Was passiert bei Störungen des Energiesystems?
Nach Auffassung der Energiemedizin kann die natürliche Regulation - also das Energiesystem - durch äußere Einflüsse gestört werden. Besonders nachteilig wirkt sich nach dieser Ansicht unsere heutige stressreiche Lebensweise, seelische Belastungen und die belastende Umweltsituation aus. Permanenter Stress kann demnach schwerwiegende Störungen des Regulationssystems verursachen und damit ein möglicher Grund sein für die heute allgemein beobachtete Zunahme von Allergien, Autoimmunprozessen und anderen chronischen Krankheiten.
Nach Ansicht der Energiemedizin kann ein gestörtes oder blockiertes Regulationssystem zu einer weiten Bandbreite unterschiedlichster Symptome führen - von funktionellen Beschwerden und Befindlichkeitsstörungen bis hin zu Organkrankheiten. Demnach liegen vielen Krankheiten Störungen im Energiesystem zu Grunde oder spielen dabei zumindest eine wichtige Rolle. Daher kann in vielen Fällen - lange bevor sich die ersten Symptome zeigen - bereits eine entsprechende Störung im Energiesystem nachgewiesen werden. Das Behandlungsziel energiemedizinischer Methoden: Optimierung des Energiesystems.

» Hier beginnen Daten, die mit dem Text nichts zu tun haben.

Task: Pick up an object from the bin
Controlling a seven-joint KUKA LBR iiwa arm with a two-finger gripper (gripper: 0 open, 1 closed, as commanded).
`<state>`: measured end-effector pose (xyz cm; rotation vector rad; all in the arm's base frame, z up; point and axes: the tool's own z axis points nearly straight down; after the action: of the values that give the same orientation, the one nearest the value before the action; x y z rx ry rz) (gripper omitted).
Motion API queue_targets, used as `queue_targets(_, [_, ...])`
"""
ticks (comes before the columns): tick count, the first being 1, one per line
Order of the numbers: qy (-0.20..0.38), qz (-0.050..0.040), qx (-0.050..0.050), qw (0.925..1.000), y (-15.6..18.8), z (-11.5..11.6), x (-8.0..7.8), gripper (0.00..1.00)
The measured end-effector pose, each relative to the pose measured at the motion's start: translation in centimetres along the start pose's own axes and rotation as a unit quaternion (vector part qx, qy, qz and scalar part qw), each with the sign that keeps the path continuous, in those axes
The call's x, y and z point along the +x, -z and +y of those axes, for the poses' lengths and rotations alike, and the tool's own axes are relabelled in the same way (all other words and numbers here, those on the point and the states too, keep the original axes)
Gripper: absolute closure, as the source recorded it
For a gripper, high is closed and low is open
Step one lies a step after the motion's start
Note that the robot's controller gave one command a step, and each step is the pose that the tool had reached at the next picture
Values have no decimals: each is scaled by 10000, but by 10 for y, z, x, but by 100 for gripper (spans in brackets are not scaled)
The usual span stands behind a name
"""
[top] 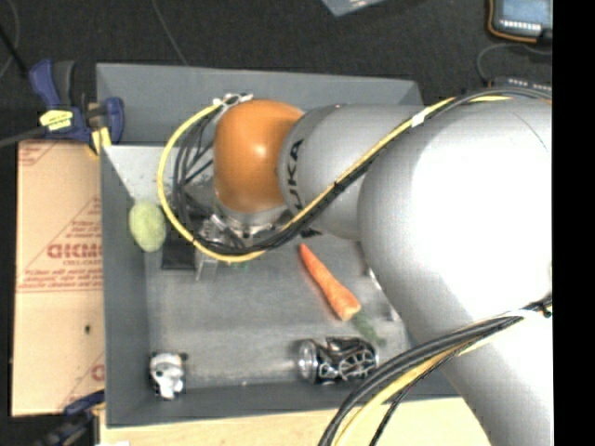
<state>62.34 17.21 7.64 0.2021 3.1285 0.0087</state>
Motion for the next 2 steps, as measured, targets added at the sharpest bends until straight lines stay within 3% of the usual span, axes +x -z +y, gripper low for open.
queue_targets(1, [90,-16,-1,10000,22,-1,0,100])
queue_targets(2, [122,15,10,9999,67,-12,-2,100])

Das Behandlungsziel energiemedizinischer Methoden: Optimierung des Energiesystems.
Störungen im Energiesystem werden in den einzelnen energiemedizinischen Richtungen vielfach auch als Blockaden bezeichnet. Das gemeinsame Ziel aller energiemedizinischen Methoden ist die Wiederherstellung der Regulationsfähigkeit und des Gleichgewichts des Energiesystems so wie Beseitigung solcher Blockaden. Dadurch soll der Körper dazu gebracht werden, Giftstoffe auszuscheiden und die Selbstheilungskräfte zu aktivieren. Eine solche Optimierung des Energiesystems ist nach dieser Auffassung eine wesentliche Voraussetzung auf dem Weg zu einer ursachenorientierten Heilung.